**What is required**.
Count the lines in the data below that have "black" in them, and reply with only that number.

---------- Dataset records ----------

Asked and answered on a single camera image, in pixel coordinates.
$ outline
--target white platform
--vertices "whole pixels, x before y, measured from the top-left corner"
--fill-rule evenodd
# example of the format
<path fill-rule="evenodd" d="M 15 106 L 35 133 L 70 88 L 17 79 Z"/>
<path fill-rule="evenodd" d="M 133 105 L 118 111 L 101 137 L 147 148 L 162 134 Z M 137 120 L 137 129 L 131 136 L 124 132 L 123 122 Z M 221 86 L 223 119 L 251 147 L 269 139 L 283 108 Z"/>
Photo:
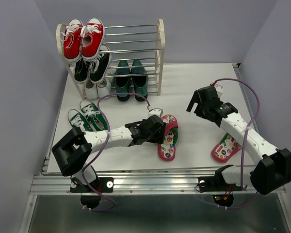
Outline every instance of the white platform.
<path fill-rule="evenodd" d="M 158 158 L 157 145 L 144 143 L 129 148 L 105 150 L 94 162 L 95 170 L 119 171 L 223 166 L 211 158 L 210 152 L 222 139 L 225 132 L 214 123 L 201 119 L 194 113 L 186 112 L 193 92 L 219 78 L 236 78 L 232 64 L 164 65 L 162 93 L 160 96 L 149 95 L 148 100 L 153 108 L 162 108 L 164 114 L 172 114 L 178 120 L 179 139 L 176 144 L 176 158 L 171 162 L 164 162 Z M 250 116 L 239 84 L 232 81 L 223 81 L 219 84 L 224 87 L 221 100 L 232 103 L 248 122 Z M 71 129 L 67 113 L 72 108 L 79 110 L 80 101 L 81 98 L 71 78 L 68 77 L 54 137 L 55 143 Z M 116 97 L 111 97 L 103 100 L 100 107 L 107 116 L 111 128 L 117 128 L 147 117 L 146 103 L 137 102 L 133 96 L 125 103 L 119 102 Z M 239 165 L 240 157 L 239 152 L 227 164 Z M 245 165 L 252 164 L 251 158 L 246 154 Z M 48 172 L 60 172 L 52 153 Z"/>

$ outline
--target lavender wall
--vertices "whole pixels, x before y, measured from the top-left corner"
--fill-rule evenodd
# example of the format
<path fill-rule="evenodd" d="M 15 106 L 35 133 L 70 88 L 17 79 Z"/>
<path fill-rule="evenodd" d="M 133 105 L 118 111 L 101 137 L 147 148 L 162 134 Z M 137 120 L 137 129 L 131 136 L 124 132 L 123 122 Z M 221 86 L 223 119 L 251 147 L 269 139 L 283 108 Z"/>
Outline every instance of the lavender wall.
<path fill-rule="evenodd" d="M 32 0 L 0 1 L 0 232 L 18 232 L 65 78 L 54 37 Z"/>
<path fill-rule="evenodd" d="M 260 97 L 260 133 L 291 151 L 291 0 L 278 0 L 243 60 L 241 75 Z M 253 96 L 250 102 L 256 106 Z M 291 183 L 286 188 L 291 204 Z"/>
<path fill-rule="evenodd" d="M 244 58 L 276 0 L 35 2 L 51 32 L 57 24 L 74 18 L 84 24 L 91 18 L 100 18 L 105 26 L 155 24 L 162 18 L 166 33 L 165 62 L 237 63 Z M 129 46 L 131 44 L 122 44 L 119 49 Z"/>

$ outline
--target flip-flop
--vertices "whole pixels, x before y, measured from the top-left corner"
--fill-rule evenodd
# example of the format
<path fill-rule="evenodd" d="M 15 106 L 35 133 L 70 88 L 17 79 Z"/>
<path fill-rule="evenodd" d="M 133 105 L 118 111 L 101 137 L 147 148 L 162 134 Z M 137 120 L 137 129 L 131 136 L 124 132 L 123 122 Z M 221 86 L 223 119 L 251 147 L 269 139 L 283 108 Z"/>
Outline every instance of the flip-flop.
<path fill-rule="evenodd" d="M 173 115 L 164 115 L 162 117 L 164 123 L 167 123 L 165 128 L 164 143 L 159 144 L 159 157 L 166 161 L 173 161 L 176 156 L 176 142 L 178 140 L 178 122 Z"/>
<path fill-rule="evenodd" d="M 226 133 L 221 141 L 211 151 L 211 156 L 218 163 L 226 163 L 242 147 L 236 140 Z"/>

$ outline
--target glass panel
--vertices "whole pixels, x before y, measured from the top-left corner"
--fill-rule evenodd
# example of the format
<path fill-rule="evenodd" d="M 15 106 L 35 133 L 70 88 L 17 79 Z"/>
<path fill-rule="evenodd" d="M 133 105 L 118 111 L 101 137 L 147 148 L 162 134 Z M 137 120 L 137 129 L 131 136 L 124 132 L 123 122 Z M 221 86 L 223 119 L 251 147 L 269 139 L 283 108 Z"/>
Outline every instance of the glass panel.
<path fill-rule="evenodd" d="M 233 206 L 252 198 L 234 195 Z M 39 196 L 32 233 L 287 233 L 277 194 L 259 196 L 240 210 L 200 202 L 211 195 L 112 197 L 116 207 L 105 213 L 82 210 L 78 196 Z"/>

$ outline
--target shoelace
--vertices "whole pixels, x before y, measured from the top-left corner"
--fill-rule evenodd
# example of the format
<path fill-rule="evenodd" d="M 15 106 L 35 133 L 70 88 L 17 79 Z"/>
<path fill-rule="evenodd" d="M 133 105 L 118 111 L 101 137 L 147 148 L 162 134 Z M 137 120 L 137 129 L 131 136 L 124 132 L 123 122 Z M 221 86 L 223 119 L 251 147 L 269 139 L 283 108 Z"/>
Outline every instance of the shoelace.
<path fill-rule="evenodd" d="M 63 36 L 64 39 L 60 39 L 61 41 L 66 41 L 68 39 L 68 36 L 71 35 L 72 33 L 75 33 L 78 29 L 80 28 L 79 24 L 70 24 L 67 28 L 66 34 L 63 32 L 60 32 Z"/>
<path fill-rule="evenodd" d="M 76 118 L 71 121 L 71 124 L 79 127 L 83 132 L 85 131 L 84 121 L 82 121 L 80 116 L 76 116 Z"/>
<path fill-rule="evenodd" d="M 105 53 L 101 53 L 101 54 L 98 55 L 97 59 L 94 60 L 94 62 L 95 62 L 95 64 L 96 64 L 96 65 L 95 65 L 95 70 L 94 70 L 94 72 L 97 71 L 98 66 L 99 66 L 99 62 L 100 62 L 100 60 L 101 60 L 105 55 L 106 55 Z"/>
<path fill-rule="evenodd" d="M 85 111 L 84 115 L 88 118 L 89 116 L 96 116 L 98 114 L 100 114 L 100 111 L 95 111 L 94 108 L 92 106 L 88 106 L 83 108 L 83 110 Z"/>
<path fill-rule="evenodd" d="M 85 27 L 82 28 L 81 30 L 81 37 L 85 37 L 86 33 L 101 33 L 101 31 L 98 30 L 99 25 L 98 24 L 94 24 L 94 25 L 86 25 Z"/>

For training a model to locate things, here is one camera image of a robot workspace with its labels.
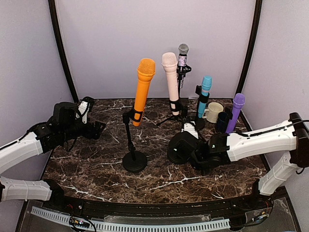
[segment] marble table
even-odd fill
[[[210,99],[232,107],[230,99]],[[193,203],[248,195],[252,183],[265,173],[260,156],[220,166],[209,172],[195,171],[189,163],[176,165],[167,158],[169,140],[181,130],[181,123],[156,123],[171,115],[168,99],[148,99],[139,127],[130,123],[132,141],[148,158],[147,167],[138,174],[127,172],[122,157],[128,152],[122,113],[134,100],[96,100],[90,113],[92,121],[106,123],[99,140],[79,138],[71,152],[54,150],[43,178],[54,179],[65,195],[117,203]],[[192,116],[196,100],[183,99]],[[239,118],[236,128],[246,131]],[[214,124],[206,122],[201,131],[207,140],[215,133]]]

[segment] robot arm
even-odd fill
[[[258,181],[258,194],[270,196],[294,171],[309,167],[309,130],[298,113],[273,127],[246,133],[217,134],[206,143],[186,130],[169,143],[173,159],[189,161],[195,169],[209,169],[268,152],[286,151],[278,163]]]
[[[94,100],[90,97],[85,97],[79,107],[70,102],[56,104],[54,115],[47,122],[33,126],[22,138],[0,148],[0,174],[79,136],[98,139],[105,124],[87,121],[93,104]],[[0,177],[0,201],[57,200],[59,194],[63,194],[63,190],[53,180],[24,181]]]

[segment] black frame edge
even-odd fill
[[[255,10],[254,10],[254,15],[253,15],[253,22],[252,22],[252,28],[251,28],[251,33],[250,33],[250,38],[249,38],[249,43],[248,43],[248,49],[247,49],[246,58],[245,58],[245,61],[242,67],[236,93],[241,93],[245,85],[246,77],[248,74],[248,70],[249,70],[249,66],[250,66],[250,62],[251,62],[251,58],[252,58],[252,54],[254,50],[257,30],[259,27],[260,16],[261,16],[261,11],[262,11],[262,2],[263,0],[256,0],[255,2]]]
[[[282,197],[285,197],[287,203],[288,203],[288,207],[289,207],[289,210],[291,212],[291,216],[292,216],[292,219],[293,219],[293,222],[294,222],[294,226],[295,226],[295,229],[297,232],[301,232],[301,229],[300,229],[300,226],[299,226],[299,222],[298,222],[298,219],[297,219],[297,216],[296,216],[296,213],[295,213],[295,210],[294,210],[294,207],[292,205],[292,201],[291,201],[291,198],[289,196],[289,193],[287,192],[286,190],[286,187],[285,186],[281,186],[279,188],[276,189],[275,193],[274,193],[274,197],[273,199],[280,199]]]
[[[24,201],[24,204],[23,204],[21,211],[20,211],[20,214],[19,214],[19,218],[18,218],[18,222],[17,222],[17,225],[16,225],[15,232],[20,232],[21,225],[23,223],[23,219],[24,219],[25,212],[26,212],[26,209],[27,209],[27,205],[28,205],[28,201],[27,202]]]
[[[55,0],[48,0],[48,5],[49,5],[50,17],[51,17],[52,24],[53,24],[54,35],[55,35],[56,44],[57,44],[62,68],[64,71],[64,75],[66,76],[66,80],[68,82],[68,86],[69,86],[73,101],[77,103],[79,101],[79,98],[77,96],[77,92],[76,92],[76,89],[73,83],[72,75],[70,73],[67,56],[64,51],[64,46],[63,46],[61,33],[60,33],[59,21],[57,17]]]

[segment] microphone
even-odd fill
[[[243,95],[242,93],[237,93],[233,99],[233,110],[232,110],[233,117],[228,122],[225,131],[226,133],[230,134],[235,129],[238,116],[244,104],[245,104],[245,95]]]
[[[168,80],[169,87],[169,100],[176,102],[179,99],[178,95],[178,83],[177,83],[177,58],[175,53],[167,52],[162,56],[162,66]],[[173,111],[176,109],[174,103],[170,103],[173,115],[179,115],[179,111]]]
[[[198,117],[199,118],[202,118],[204,114],[206,103],[208,102],[208,98],[209,98],[209,90],[211,89],[211,82],[212,82],[211,76],[204,76],[203,81],[202,81],[202,91],[201,91],[202,97],[199,98],[199,105],[198,105]]]
[[[137,76],[139,78],[136,90],[136,97],[134,103],[134,110],[142,112],[142,115],[135,113],[134,119],[140,122],[133,121],[133,125],[138,127],[141,123],[142,116],[144,114],[145,105],[147,102],[147,95],[150,86],[150,81],[155,75],[155,62],[152,59],[144,58],[140,61],[139,67],[137,68]]]
[[[179,50],[179,56],[178,56],[178,80],[180,80],[180,87],[179,89],[183,87],[183,79],[185,77],[185,73],[183,73],[184,69],[187,66],[187,54],[189,51],[188,45],[182,43],[178,47]]]

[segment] blue microphone
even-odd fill
[[[204,76],[203,82],[202,82],[202,91],[201,91],[201,96],[199,97],[199,105],[198,105],[198,111],[197,111],[199,118],[202,118],[205,108],[206,108],[206,103],[208,102],[209,90],[211,89],[211,81],[212,81],[211,76]]]

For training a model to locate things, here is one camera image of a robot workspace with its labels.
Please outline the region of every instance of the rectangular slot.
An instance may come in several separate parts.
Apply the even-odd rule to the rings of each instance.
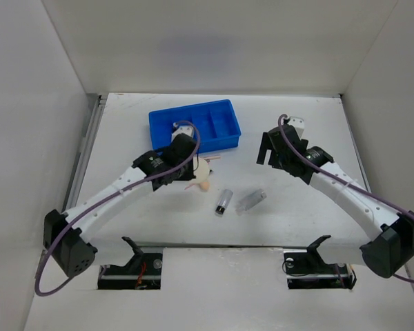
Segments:
[[[233,119],[229,112],[215,109],[210,111],[210,115],[218,137],[227,137],[235,134]]]
[[[194,112],[192,118],[193,124],[198,128],[201,135],[201,141],[207,141],[217,137],[208,109]]]

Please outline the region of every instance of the small bottle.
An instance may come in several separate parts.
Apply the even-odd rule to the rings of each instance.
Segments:
[[[236,213],[238,215],[246,212],[247,210],[255,207],[259,202],[264,200],[267,197],[267,194],[261,188],[253,193],[249,194],[242,200],[240,200],[236,206]]]
[[[230,200],[232,199],[232,196],[233,192],[230,190],[224,190],[222,192],[215,211],[219,216],[221,216],[226,211],[227,206],[230,203]]]

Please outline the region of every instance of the white wall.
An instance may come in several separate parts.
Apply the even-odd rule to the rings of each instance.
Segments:
[[[88,92],[345,91],[396,0],[43,0]]]
[[[373,192],[414,210],[414,0],[399,1],[343,100]]]
[[[0,330],[20,330],[43,216],[60,208],[87,99],[40,0],[0,0]]]

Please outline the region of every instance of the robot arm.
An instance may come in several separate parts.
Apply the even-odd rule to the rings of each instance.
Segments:
[[[357,246],[325,245],[323,242],[331,237],[327,235],[307,248],[284,250],[285,261],[290,266],[287,274],[310,274],[310,277],[334,274],[338,269],[336,262],[344,262],[365,264],[379,276],[391,277],[414,256],[414,222],[396,209],[354,190],[348,184],[360,186],[334,162],[331,155],[317,146],[307,148],[308,141],[301,139],[303,131],[304,120],[291,117],[281,127],[264,132],[257,163],[264,164],[270,150],[268,164],[272,168],[285,170],[324,193],[359,224],[369,241]],[[298,154],[316,167],[304,163],[284,137]],[[343,179],[347,184],[322,171]]]
[[[198,145],[188,134],[175,135],[168,147],[141,155],[118,179],[94,197],[64,213],[53,210],[46,215],[43,244],[48,251],[55,247],[52,256],[69,279],[95,262],[98,248],[90,241],[115,215],[162,185],[195,178],[192,159],[174,170],[194,154]],[[67,232],[58,243],[54,243],[66,228]],[[132,247],[135,243],[129,238],[123,240],[135,251],[136,247]]]

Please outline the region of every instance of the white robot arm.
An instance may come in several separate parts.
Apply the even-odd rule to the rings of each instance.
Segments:
[[[356,245],[329,243],[325,235],[306,248],[284,249],[284,260],[290,288],[307,288],[312,280],[340,278],[349,273],[346,264],[363,264],[375,274],[389,278],[414,256],[414,214],[406,212],[373,194],[365,192],[352,180],[331,155],[315,146],[307,148],[301,139],[304,120],[291,117],[279,126],[264,132],[257,158],[287,171],[333,200],[365,231],[369,241]]]
[[[100,247],[92,245],[94,235],[121,212],[126,206],[158,190],[162,185],[173,181],[194,179],[193,156],[196,154],[200,139],[197,141],[187,132],[175,135],[172,143],[159,150],[151,150],[133,162],[117,180],[81,205],[63,213],[53,210],[45,216],[43,245],[48,250],[47,257],[53,256],[68,279],[81,274],[92,264],[114,263],[98,258]],[[138,247],[124,237],[126,248],[138,252]],[[36,278],[36,293],[39,290],[40,273],[46,265],[41,262]]]

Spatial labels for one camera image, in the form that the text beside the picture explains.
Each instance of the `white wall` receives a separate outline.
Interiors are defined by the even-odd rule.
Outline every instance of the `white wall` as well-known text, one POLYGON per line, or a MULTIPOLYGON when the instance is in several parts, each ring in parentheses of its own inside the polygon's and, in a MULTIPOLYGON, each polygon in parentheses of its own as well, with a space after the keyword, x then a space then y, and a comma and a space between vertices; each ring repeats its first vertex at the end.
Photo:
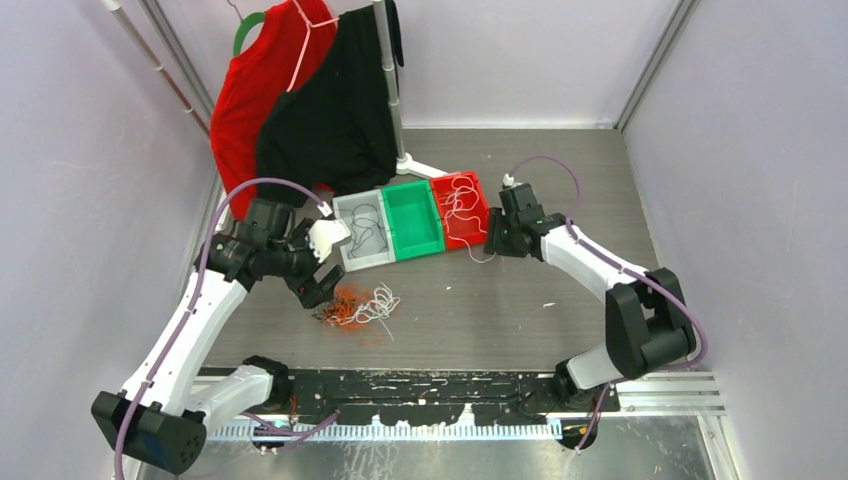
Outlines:
MULTIPOLYGON (((406 126, 611 126, 677 4, 396 1, 406 126)), ((279 2, 233 3, 247 15, 279 2)), ((343 12, 371 2, 328 3, 343 12)), ((235 11, 224 0, 168 0, 163 7, 217 96, 239 23, 235 11)))
POLYGON ((8 3, 0 45, 0 477, 108 478, 91 402, 170 317, 214 162, 101 2, 8 3))
POLYGON ((848 3, 701 2, 626 131, 753 479, 848 469, 848 3))

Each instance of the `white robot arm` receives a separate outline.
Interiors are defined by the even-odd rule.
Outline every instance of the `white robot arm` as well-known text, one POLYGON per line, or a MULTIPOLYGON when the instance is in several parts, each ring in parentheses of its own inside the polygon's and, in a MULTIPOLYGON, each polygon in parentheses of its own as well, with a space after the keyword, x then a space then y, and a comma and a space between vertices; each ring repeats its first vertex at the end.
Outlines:
POLYGON ((554 387, 564 402, 608 382, 639 378, 695 350, 692 323, 658 290, 682 305, 671 271, 649 272, 589 239, 561 213, 546 215, 529 184, 504 186, 500 200, 503 208, 489 213, 486 253, 531 255, 574 277, 606 306, 605 342, 556 366, 554 387), (642 307, 654 315, 646 319, 642 307))
POLYGON ((177 475, 197 459, 207 432, 256 405, 288 402, 292 390, 288 368, 258 356, 196 394, 190 388, 224 323, 263 276, 283 277, 305 308, 332 298, 343 275, 341 267, 321 281, 314 276, 332 249, 350 239, 350 231, 341 221, 305 219, 287 232, 290 223, 294 226, 292 216, 285 205, 256 199, 232 236, 212 238, 206 271, 191 275, 153 350, 119 392, 100 392, 92 404, 92 415, 113 449, 130 399, 145 384, 146 392, 129 420, 123 453, 177 475), (180 334, 172 338, 201 278, 199 300, 180 334), (151 367, 166 349, 168 355, 149 382, 151 367))

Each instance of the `white string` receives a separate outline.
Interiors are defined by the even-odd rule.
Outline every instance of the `white string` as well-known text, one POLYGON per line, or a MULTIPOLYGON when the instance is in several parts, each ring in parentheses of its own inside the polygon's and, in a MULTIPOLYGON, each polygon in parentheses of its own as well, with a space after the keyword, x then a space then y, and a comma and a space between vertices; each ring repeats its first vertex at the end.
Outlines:
POLYGON ((471 216, 471 217, 462 217, 462 216, 457 215, 457 212, 471 212, 471 211, 473 211, 474 207, 476 207, 477 204, 480 203, 480 193, 477 192, 477 189, 475 189, 473 185, 474 185, 473 182, 468 177, 465 177, 465 176, 454 177, 454 179, 451 180, 451 188, 453 188, 453 193, 448 195, 448 197, 445 199, 445 202, 442 203, 442 205, 451 205, 451 209, 448 210, 448 212, 445 214, 445 221, 446 221, 445 229, 447 231, 448 238, 450 238, 452 240, 459 240, 460 242, 464 243, 465 246, 468 247, 468 256, 471 257, 471 260, 474 260, 475 262, 482 264, 482 263, 486 263, 486 262, 490 262, 490 261, 494 260, 496 255, 493 254, 491 257, 489 257, 485 260, 478 260, 478 259, 474 258, 474 254, 471 252, 471 244, 468 243, 468 240, 466 240, 464 238, 452 236, 450 234, 450 222, 447 221, 448 218, 450 218, 450 217, 454 217, 458 220, 463 220, 463 221, 476 220, 477 221, 477 231, 479 231, 481 233, 486 233, 486 230, 483 230, 483 220, 480 217, 478 217, 476 215, 471 216), (468 180, 468 182, 471 183, 471 185, 470 186, 460 185, 459 187, 457 187, 455 185, 455 182, 459 179, 468 180), (472 203, 470 207, 463 206, 462 199, 460 197, 464 194, 473 194, 474 195, 474 203, 472 203))
POLYGON ((398 305, 400 305, 400 297, 395 297, 392 294, 391 289, 387 287, 385 283, 381 283, 379 287, 374 289, 374 298, 356 307, 356 311, 353 312, 353 315, 349 317, 338 317, 333 315, 327 320, 330 323, 335 323, 339 326, 347 325, 351 322, 370 323, 372 320, 377 320, 383 325, 383 328, 386 329, 386 333, 389 334, 389 338, 391 338, 394 342, 395 337, 392 335, 392 331, 389 330, 389 327, 386 326, 386 322, 383 320, 388 320, 389 315, 391 315, 398 305))

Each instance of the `gray floor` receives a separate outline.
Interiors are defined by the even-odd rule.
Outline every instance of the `gray floor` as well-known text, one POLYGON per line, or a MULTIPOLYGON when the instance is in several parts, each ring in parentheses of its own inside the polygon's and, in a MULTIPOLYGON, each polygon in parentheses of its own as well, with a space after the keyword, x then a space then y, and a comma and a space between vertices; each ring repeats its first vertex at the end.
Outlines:
MULTIPOLYGON (((581 176, 586 203, 576 223, 623 258, 648 268, 656 257, 624 140, 611 130, 409 130, 416 160, 447 171, 474 170, 490 206, 503 174, 540 153, 559 156, 581 176)), ((393 183, 413 181, 411 177, 393 183)), ((575 199, 567 172, 528 164, 518 180, 533 185, 547 212, 575 199)), ((478 258, 482 247, 475 248, 478 258)), ((603 340, 603 306, 575 280, 535 259, 479 265, 467 250, 347 274, 369 289, 385 283, 401 297, 376 346, 353 335, 328 336, 279 279, 257 284, 227 322, 207 358, 236 365, 253 354, 291 367, 545 369, 603 340), (554 303, 547 308, 544 304, 554 303)))

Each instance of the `black shirt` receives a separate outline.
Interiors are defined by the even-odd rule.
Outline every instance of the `black shirt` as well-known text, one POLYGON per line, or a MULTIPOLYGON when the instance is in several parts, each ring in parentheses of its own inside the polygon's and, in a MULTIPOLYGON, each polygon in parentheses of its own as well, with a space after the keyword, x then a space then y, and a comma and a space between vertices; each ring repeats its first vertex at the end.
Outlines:
MULTIPOLYGON (((400 25, 387 0, 392 49, 403 66, 400 25)), ((397 148, 388 107, 373 7, 342 14, 324 62, 294 92, 283 92, 259 131, 257 177, 292 180, 339 195, 385 185, 395 175, 397 148)), ((260 198, 303 206, 302 193, 260 184, 260 198)))

----------

**Written response**.
3